:: WORK ITEM ::
Copy out each line of the data below in which "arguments" appears.
▼
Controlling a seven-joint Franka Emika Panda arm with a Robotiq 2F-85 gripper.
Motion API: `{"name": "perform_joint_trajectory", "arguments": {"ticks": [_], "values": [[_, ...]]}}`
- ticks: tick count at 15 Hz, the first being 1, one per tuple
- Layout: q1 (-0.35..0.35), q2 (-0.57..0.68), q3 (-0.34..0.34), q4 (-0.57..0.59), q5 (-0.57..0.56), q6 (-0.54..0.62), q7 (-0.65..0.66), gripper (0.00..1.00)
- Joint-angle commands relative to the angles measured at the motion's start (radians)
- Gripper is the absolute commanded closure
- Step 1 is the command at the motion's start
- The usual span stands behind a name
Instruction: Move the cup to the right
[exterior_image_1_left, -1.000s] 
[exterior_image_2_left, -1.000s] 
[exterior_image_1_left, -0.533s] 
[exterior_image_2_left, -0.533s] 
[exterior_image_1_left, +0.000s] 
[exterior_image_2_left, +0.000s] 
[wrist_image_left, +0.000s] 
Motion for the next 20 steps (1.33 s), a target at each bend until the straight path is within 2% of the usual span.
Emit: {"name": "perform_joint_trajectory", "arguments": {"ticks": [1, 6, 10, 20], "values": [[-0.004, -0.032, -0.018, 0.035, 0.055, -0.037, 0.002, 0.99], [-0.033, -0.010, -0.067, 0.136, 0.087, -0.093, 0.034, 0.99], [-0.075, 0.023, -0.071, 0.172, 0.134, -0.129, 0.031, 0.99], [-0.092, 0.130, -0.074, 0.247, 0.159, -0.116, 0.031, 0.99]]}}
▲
:: SOLUTION FOR THIS TASK ::
Motion API: `{"name": "perform_joint_trajectory", "arguments": {"ticks": [_], "values": [[_, ...]]}}`
Emit: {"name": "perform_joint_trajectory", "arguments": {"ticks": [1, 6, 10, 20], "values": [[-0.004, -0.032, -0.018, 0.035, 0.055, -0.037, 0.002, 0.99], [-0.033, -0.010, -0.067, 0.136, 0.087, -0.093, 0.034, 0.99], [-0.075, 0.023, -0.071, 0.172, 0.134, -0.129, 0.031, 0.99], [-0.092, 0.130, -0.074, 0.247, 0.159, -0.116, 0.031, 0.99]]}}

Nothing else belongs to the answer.